> _EXERCISE BRIEF_: In the listing below, locate the lines that hold the string "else". Copy those lines.

> _ENTRIES SUPPLIED_:
┄┄┄┄┄┄┄┄┄┄┄┄┄┄┄┄┄┄┄┄

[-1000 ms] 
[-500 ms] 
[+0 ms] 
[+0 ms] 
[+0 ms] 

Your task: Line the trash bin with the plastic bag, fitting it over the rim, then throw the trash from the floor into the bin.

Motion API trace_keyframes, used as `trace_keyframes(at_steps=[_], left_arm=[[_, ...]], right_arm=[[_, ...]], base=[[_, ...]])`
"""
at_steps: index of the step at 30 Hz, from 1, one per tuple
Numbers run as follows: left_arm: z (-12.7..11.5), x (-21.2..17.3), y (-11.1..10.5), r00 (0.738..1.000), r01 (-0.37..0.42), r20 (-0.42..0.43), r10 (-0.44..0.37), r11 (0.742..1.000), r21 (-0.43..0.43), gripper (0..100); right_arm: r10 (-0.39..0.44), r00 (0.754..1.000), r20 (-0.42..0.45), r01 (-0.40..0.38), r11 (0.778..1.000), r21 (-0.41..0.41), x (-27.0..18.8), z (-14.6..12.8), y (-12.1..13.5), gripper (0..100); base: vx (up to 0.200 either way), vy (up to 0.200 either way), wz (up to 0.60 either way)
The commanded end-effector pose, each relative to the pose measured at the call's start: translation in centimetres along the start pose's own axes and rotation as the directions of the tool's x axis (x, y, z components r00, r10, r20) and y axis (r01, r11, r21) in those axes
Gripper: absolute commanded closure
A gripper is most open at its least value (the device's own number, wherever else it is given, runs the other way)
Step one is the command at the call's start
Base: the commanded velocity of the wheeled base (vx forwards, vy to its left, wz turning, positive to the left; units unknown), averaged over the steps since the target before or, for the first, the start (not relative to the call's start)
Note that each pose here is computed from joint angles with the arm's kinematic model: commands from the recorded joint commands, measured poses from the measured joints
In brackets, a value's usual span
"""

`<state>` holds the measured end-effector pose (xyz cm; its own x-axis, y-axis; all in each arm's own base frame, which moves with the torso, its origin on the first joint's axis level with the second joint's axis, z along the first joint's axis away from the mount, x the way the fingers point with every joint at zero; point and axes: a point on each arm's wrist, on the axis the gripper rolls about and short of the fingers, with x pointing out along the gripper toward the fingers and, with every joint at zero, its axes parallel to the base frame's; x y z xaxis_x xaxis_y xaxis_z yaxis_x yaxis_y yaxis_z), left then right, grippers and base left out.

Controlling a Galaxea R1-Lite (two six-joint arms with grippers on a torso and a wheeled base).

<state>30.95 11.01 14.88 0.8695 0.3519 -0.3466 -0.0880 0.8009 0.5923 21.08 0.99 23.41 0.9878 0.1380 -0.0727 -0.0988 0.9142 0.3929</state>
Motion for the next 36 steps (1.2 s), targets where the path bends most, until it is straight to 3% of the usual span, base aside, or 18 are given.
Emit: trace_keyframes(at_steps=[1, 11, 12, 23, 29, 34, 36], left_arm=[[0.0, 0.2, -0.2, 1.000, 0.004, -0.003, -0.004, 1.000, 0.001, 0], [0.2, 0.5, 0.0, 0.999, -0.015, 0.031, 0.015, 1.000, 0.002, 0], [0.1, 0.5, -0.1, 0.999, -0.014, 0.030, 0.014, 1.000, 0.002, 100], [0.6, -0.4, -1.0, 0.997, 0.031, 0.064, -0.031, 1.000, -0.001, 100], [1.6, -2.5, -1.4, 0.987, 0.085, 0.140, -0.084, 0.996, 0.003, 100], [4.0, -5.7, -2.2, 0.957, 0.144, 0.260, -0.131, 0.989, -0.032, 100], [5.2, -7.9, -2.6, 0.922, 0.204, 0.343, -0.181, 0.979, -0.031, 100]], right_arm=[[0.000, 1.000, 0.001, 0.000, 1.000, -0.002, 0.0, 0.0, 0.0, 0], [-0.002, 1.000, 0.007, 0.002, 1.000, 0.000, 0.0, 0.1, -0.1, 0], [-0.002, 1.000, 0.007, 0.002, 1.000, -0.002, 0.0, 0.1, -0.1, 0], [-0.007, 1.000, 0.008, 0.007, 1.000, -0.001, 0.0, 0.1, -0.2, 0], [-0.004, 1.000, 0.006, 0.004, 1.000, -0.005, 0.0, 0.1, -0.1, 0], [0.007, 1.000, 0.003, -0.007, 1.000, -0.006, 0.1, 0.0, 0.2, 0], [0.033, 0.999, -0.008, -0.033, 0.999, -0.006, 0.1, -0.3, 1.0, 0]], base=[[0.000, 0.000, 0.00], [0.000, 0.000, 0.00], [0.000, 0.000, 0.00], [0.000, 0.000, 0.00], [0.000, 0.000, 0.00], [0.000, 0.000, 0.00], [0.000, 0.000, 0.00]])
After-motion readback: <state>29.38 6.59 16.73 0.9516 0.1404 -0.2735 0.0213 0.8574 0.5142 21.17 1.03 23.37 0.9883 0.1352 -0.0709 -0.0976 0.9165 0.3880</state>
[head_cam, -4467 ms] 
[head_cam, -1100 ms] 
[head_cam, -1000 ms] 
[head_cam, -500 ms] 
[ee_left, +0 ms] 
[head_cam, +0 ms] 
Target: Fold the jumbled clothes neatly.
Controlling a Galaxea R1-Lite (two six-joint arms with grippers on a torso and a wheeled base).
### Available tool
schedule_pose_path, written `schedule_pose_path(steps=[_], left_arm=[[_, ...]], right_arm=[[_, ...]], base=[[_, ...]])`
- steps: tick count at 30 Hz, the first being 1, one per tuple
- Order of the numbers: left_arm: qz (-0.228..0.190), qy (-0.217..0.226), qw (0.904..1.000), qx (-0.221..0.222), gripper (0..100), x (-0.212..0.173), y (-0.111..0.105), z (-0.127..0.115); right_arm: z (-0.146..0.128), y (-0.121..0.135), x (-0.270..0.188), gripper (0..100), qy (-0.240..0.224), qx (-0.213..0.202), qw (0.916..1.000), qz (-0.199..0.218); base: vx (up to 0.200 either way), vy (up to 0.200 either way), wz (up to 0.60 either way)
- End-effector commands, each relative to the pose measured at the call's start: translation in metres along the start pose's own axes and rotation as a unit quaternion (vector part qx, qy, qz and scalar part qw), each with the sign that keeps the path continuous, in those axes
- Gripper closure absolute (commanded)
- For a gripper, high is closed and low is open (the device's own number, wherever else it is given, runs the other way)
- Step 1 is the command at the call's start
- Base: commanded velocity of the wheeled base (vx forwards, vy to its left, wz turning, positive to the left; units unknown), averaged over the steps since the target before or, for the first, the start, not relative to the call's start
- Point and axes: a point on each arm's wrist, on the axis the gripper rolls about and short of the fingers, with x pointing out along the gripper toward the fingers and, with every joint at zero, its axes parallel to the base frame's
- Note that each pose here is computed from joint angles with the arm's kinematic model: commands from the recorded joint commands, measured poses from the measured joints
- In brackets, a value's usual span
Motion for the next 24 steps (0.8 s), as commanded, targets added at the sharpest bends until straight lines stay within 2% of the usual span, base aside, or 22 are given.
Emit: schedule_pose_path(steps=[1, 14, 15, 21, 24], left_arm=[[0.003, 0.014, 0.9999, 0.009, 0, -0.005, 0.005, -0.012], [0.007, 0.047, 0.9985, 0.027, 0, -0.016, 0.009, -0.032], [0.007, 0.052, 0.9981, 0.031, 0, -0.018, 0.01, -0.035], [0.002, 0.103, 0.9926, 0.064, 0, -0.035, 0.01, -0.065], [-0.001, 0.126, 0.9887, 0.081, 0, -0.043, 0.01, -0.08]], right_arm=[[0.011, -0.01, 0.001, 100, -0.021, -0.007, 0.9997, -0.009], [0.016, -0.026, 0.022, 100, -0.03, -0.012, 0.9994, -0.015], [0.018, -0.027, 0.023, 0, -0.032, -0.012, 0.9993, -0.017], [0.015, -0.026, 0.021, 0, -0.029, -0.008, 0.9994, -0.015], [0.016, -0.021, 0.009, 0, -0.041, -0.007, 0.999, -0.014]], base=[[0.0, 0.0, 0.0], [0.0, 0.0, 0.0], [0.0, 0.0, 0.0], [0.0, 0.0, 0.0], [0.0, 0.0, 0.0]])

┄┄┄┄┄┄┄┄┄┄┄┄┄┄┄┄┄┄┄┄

> _RESULT OF THE EXERCISE_:
A gripper is most open at its least value (the device's own number, wherever else it is given, runs the other way)
- For a gripper, high is closed and low is open (the device's own number, wherever else it is given, runs the other way)

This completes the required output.